Clary looked up from the magazine she'd been reading to see Kyle standing not too far away from her, his leather jacket hanging by one hand over his shoulder, the position of his arm lifting just enough of his shirt to reveal the toned skin underneath. She smiled a small smile and shook her head. This was probably the fifth time he's asked her whether or not she wanted to join them and her answer always remained the same. She didn't think it would change if he asked a hundred times, but maybe Kyle thought otherwise. After all, if he had joined the whatever-Lupus and taken Simon under his wing, he must be filled to the brim with hope which was most likely the reason why he wouldn't quit bugging her about seeing the fireworks.

"I thought I'd just chill out here and finish reading my book," she said, holding up the magazine for Kyle to see. If he saw that she was busy reading, maybe he'd leave her be.

"Right, 'cause it actually takes more than thirty minutes to finish reading Seventeen Magazine." He flashed her a smile that she couldn't quite describe, making a clicking sound just as the doorbell rang. Clary had never felt more relieved in her life to hear such a shrill sound. The only one in the group who wasn't here yet was Maya and since the doorbell had rung, it meant that she had arrived and whenever Maya was around, Kyle wasn't quite himself. He saw no one else but her and that suited Clary just fine.

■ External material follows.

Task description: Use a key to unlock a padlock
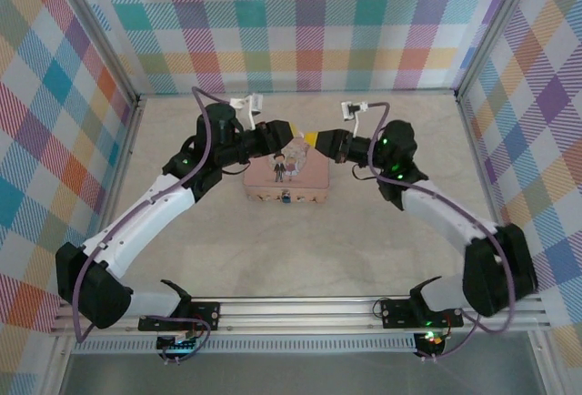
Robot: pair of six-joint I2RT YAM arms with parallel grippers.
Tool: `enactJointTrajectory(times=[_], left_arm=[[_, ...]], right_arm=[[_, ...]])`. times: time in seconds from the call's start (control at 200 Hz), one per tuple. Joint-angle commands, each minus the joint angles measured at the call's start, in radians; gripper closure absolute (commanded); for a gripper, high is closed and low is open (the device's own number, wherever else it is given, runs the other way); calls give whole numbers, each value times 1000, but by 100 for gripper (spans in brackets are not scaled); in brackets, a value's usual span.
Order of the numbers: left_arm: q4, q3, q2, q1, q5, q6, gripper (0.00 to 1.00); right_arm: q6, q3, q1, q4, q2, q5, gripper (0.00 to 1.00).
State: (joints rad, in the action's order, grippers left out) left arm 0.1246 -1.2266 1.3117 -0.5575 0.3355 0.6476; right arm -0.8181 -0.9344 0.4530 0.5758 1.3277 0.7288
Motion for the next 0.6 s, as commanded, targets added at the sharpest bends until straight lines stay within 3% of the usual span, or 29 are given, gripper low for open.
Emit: enactJointTrajectory(times=[0.0,0.155,0.28,0.47,0.595], left_arm=[[84,18,-54,17,-94,6,58],[109,48,-68,43,-115,48,52],[125,49,-74,57,-134,69,38],[145,-3,-40,60,-127,68,35],[144,-37,-20,70,-119,60,35]], right_arm=[[480,-130,20,-536,-87,-164,100],[732,-257,54,-728,-101,-428,100],[906,-327,98,-745,-84,-604,100],[1209,-327,178,-586,-38,-849,100],[1430,-269,243,-366,7,-1023,100]])
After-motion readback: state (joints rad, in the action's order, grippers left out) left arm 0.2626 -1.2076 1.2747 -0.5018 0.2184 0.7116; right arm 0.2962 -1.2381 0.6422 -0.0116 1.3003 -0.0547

But, just to bring laughter to both Kyle and herself, she provided him with a retort. "It does when you're a girl!"

He turned to look at her, laughter already dancing in his eyes. "No, it doesn't."

"What would you know?" she said to him, clutching the magazine tightly to her chest as if it were a bag filled with gold that needed to be kept away from this amazingly hot werewolf. "You're not a girl."

Kyle's hand landed on the door knob, his wrist twisting in a fluid motion before he pulled the door open. "Maya's a girl," he said quite pointedly in Clary's direction as his girlfriend walked in, "and she takes less than half an hour to finish a magazine."

"Well, Maya's not normal. But that's your problem."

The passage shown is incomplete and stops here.